- [Exercise data]:

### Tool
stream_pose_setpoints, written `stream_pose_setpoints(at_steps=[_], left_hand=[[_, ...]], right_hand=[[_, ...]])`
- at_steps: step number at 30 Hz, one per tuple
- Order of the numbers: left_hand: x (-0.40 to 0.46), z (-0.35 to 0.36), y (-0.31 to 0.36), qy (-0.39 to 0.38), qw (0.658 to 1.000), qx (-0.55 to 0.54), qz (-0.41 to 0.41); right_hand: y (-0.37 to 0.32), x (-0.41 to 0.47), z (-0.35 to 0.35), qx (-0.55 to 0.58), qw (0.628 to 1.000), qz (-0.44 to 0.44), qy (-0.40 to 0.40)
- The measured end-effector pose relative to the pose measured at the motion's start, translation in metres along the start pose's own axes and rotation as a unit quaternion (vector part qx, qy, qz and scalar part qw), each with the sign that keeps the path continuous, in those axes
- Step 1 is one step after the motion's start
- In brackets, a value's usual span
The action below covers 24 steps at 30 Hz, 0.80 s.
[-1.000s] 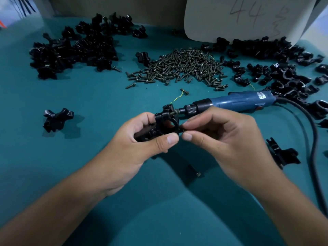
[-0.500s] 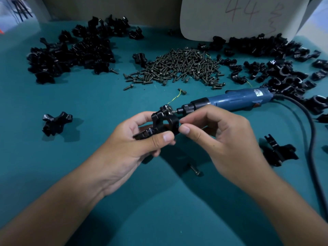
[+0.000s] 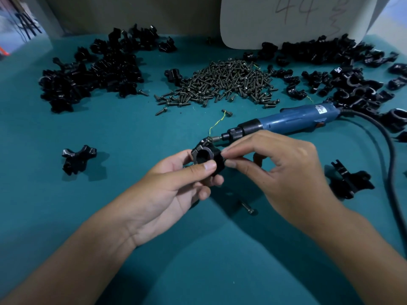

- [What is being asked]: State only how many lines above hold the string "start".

- [Exercise output]: 2